Uno no tiene que retroceder tanto. Los debates de Kennedy-Nixon siguieron la fórmula tradicional del debate. Hubo declaraciones, luego la oportunidad de interrogar al orador sobre sus declaraciones, terminando con una nueva reafirmación de sus opiniones. Fue un gran debate. Las personas que escucharon en la radio respaldaron a Nixon, las personas que vieron en la televisión favorecieron a Kennedy.
Fue debido a que fue una elección tan cerrada, en parte determinada por los debates, que una actuación de debate tan exhaustiva y profunda nunca más se le permitió al público estadounidense. Ambas partes estaban convencidas de que los debates marcaron la diferencia. Después de los debates de Kennedy-Nixon, los siguientes debates fueron entre Jimmy Carter y Ronald Reagan, 16 años después, al público le gusta la idea, a los políticos les gusta el formato.

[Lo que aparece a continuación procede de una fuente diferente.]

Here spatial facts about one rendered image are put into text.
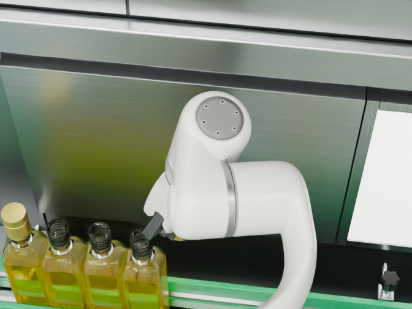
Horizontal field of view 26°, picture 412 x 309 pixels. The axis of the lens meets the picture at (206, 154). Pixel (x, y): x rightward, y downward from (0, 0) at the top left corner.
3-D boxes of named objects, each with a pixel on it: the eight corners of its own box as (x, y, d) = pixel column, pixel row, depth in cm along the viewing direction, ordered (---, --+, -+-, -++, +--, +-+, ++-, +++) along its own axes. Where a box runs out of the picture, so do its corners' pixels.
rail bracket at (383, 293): (389, 290, 145) (404, 247, 134) (389, 328, 140) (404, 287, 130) (364, 287, 145) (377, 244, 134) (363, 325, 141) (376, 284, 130)
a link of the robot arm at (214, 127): (273, 219, 86) (176, 227, 84) (249, 253, 96) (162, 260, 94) (249, 82, 92) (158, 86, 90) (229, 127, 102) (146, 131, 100)
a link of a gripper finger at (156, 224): (178, 187, 105) (189, 187, 110) (134, 234, 106) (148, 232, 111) (185, 194, 105) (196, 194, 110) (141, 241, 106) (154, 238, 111)
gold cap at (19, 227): (24, 244, 122) (19, 226, 118) (0, 236, 122) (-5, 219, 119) (35, 223, 124) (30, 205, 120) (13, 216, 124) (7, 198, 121)
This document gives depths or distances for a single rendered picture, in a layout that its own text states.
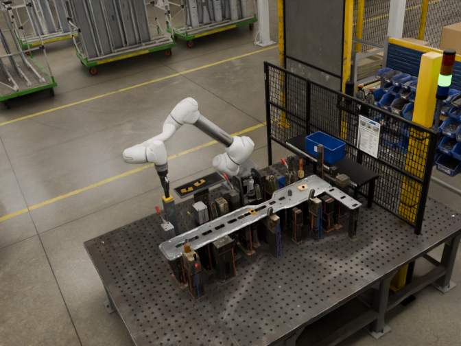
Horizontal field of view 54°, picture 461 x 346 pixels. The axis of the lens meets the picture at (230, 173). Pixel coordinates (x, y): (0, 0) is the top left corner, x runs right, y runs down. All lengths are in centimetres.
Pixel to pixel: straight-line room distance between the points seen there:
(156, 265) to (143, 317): 48
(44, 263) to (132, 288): 177
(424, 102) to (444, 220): 104
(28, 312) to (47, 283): 34
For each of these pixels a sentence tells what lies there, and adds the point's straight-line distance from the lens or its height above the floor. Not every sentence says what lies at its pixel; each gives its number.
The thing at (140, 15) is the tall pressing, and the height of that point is 79.
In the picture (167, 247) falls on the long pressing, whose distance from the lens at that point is 308.
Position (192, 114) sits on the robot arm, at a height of 155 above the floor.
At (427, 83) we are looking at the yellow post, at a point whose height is 183.
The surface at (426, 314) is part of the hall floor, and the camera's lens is 407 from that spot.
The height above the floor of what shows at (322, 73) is 100.
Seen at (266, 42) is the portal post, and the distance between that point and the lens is 1019.
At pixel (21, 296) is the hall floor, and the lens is 468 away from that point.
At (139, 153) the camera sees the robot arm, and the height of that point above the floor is 155.
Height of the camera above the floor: 300
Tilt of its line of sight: 33 degrees down
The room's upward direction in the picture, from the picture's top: 6 degrees counter-clockwise
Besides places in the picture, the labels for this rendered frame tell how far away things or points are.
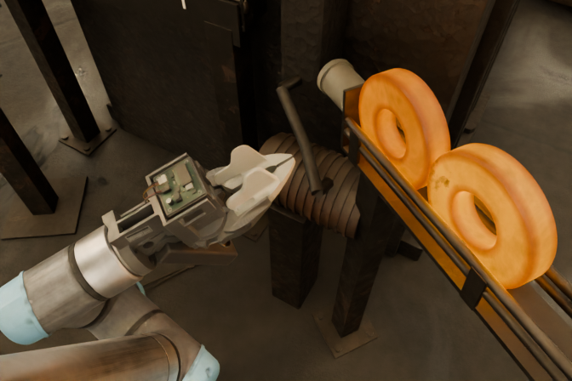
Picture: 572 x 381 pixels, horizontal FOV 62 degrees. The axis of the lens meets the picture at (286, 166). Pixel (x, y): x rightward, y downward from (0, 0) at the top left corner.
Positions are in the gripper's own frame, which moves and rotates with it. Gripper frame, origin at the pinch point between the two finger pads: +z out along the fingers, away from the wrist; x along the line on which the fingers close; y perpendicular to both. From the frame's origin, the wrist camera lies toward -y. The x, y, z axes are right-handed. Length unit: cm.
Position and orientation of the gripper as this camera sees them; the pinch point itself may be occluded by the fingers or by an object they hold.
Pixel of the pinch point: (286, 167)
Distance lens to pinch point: 56.1
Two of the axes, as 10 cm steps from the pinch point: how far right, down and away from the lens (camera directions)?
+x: -4.3, -7.0, 5.6
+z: 8.6, -5.1, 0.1
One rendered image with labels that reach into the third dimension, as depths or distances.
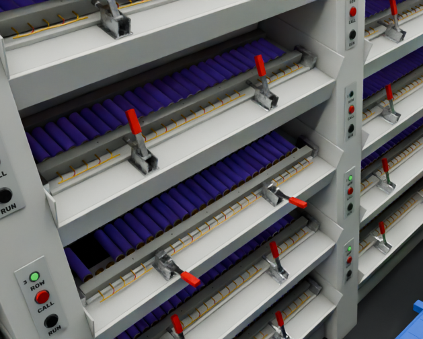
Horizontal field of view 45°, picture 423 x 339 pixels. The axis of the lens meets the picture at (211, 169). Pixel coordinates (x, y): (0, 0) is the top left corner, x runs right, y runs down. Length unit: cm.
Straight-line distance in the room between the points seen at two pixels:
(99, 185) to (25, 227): 12
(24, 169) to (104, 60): 16
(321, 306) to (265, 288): 28
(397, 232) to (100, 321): 100
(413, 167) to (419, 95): 20
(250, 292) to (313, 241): 21
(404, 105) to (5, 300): 104
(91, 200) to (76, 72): 17
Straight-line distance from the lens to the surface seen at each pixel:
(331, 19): 100
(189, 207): 92
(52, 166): 72
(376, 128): 126
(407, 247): 172
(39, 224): 66
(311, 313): 131
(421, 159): 155
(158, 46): 70
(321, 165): 110
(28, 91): 62
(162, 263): 83
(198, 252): 88
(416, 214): 166
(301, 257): 116
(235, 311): 105
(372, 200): 135
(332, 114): 106
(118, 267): 83
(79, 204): 70
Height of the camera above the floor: 108
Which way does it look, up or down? 29 degrees down
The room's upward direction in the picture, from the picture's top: 8 degrees counter-clockwise

En nuestro día actual de reality TV, un debate serio pero informativo, simplemente no se venderá. Los debates son un campo de relaciones públicas en el que lo mejor que puede hacer un candidato es no hacer daño. Informar a la población simplemente ya no es su propósito. Puede cambiar, sí, pero solo cuando la gente lo exige y está dispuesta a apagar esos debates que ellos ven como nada más que un escaparate.